もう、何時間も今の状態が続いている。――といっても、ジェイドの容態が今のようにずっと穏やかだったわけではない。毒の影響なのか、はたまた別の何かなのかはわからないが、一定の感覚でジェイドの容態は良くなっては悪くなるという変動を繰り返していた。



医師が去ったのち、最初の波がきた時。アニスはひどく慌てた。命に別条はないだなんて、ひどい大嘘だ。きっとヤブ医者だったに違いないと、心の中で医師を詰った。
それ程まで、ジェイドの容態は酷かった。 突然彼の呼吸は荒くなり、額には脂汗が滲み始め、その額は燃えるように熱かった。…にも関わらず火照るはずの身体は極端に冷たく、普段から色白なその肌はいつになく青白い。

出来る限りの処置をしているうち、ふいにアニスは昨夜の夢の事を思い出した。心に不安が押し迫る。あれは正夢だったのではないか。彼が本当にいなくなるのではないか。ここで必死に彼の目覚めを待っている自分に気づくことなく、行ってしまうのではないか。

アニスは、このまま彼の身体がどんどん冷たくなっていくような感覚に襲われ、彼を繋ぎとめるようにその手を握った。彼を失うだなんてそんな事、してたまるものか。アニスは、ただ祈った。

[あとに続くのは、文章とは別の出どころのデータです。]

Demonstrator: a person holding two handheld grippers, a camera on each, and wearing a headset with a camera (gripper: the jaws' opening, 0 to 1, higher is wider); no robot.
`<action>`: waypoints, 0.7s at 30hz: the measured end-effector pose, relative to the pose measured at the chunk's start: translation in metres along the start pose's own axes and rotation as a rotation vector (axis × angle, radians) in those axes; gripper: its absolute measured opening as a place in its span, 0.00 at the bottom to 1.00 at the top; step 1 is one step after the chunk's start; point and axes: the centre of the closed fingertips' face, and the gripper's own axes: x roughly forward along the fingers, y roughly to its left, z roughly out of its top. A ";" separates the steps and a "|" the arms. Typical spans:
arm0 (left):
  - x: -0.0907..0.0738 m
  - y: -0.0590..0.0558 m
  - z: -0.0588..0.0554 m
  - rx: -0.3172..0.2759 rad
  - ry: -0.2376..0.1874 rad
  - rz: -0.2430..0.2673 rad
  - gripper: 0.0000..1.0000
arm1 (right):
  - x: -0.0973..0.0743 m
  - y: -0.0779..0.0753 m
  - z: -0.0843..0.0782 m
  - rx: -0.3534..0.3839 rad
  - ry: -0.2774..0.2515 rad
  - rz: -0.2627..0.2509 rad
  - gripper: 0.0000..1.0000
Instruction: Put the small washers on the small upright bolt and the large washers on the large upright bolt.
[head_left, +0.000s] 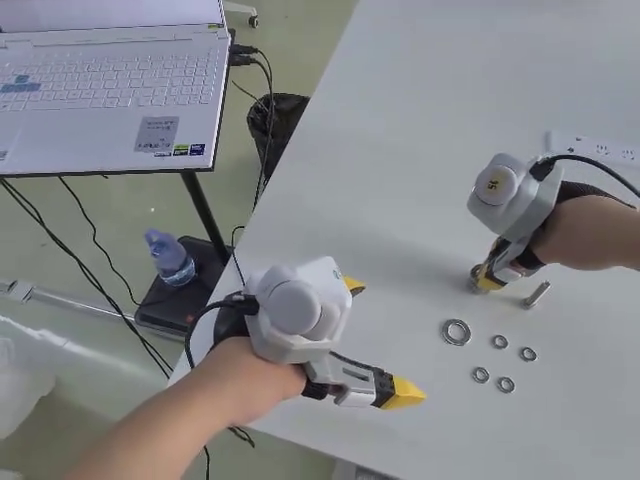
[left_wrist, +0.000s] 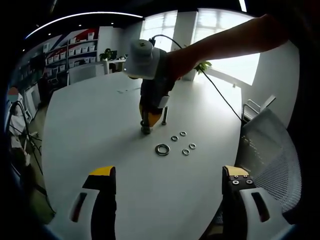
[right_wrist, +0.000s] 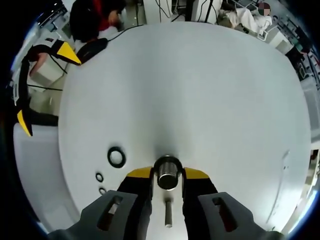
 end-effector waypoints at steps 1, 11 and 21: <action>0.000 0.000 0.000 0.001 0.000 0.000 0.87 | 0.001 0.000 -0.001 -0.001 0.002 0.000 0.22; -0.002 0.003 0.000 -0.004 -0.002 0.002 0.87 | 0.010 -0.002 -0.005 0.017 0.002 0.002 0.22; 0.001 0.002 0.002 0.001 -0.003 -0.010 0.87 | 0.009 -0.001 -0.004 0.008 0.008 0.000 0.22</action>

やがて、看病の甲斐あってかジェイドから苦痛の表情が消え、アニスは安堵した。…が、それもつかの間。数十分で再び容態は悪化した。
そんな状況を繰り返し、現在に至る。



「…たいさ」

アニスは呟くように、愛する彼を呼んだ。確かに彼はアニスの前にいるのに、いつもの甘やかな低い声はやはり返って来なかった。
その沈黙はアニスに大きい不安を与える。



やだ、やだ。
饒舌な大佐が黙ってるなんてありえないよ。返事してくれなきゃ、気丈なアニスちゃんだって不安になるのに、大佐は私を過剰評価しすぎだよ…!
貴方の厭味を、聞かせて?いつもみたいに、大好きですよって私の名を呼んでよ…!

お願い大佐…



「…大佐」

アニスの瞳から、こらえきれなくなった雫が一筋こぼれる。どんなに大人びていたとしても、彼女はまだ13歳でしかないのだ。彼女にこの重圧は、重すぎる。
しかしアニスはそれを自らの腕でぐっと拭うと、立ち上がった。ずっとこうしているわけにもいかない。自分が倒れるわけにはいかないのだから、食事をとらなければならない。自分の夕食の皿を部屋に持ち込むために、アニスは部屋を後にした。



「……ア、ニス…」

アニスは知らない。
その直後に、彼が彼女の名を呼んだ事を―――そして、これを最後にしばらく彼がその名を口にする事のない事も。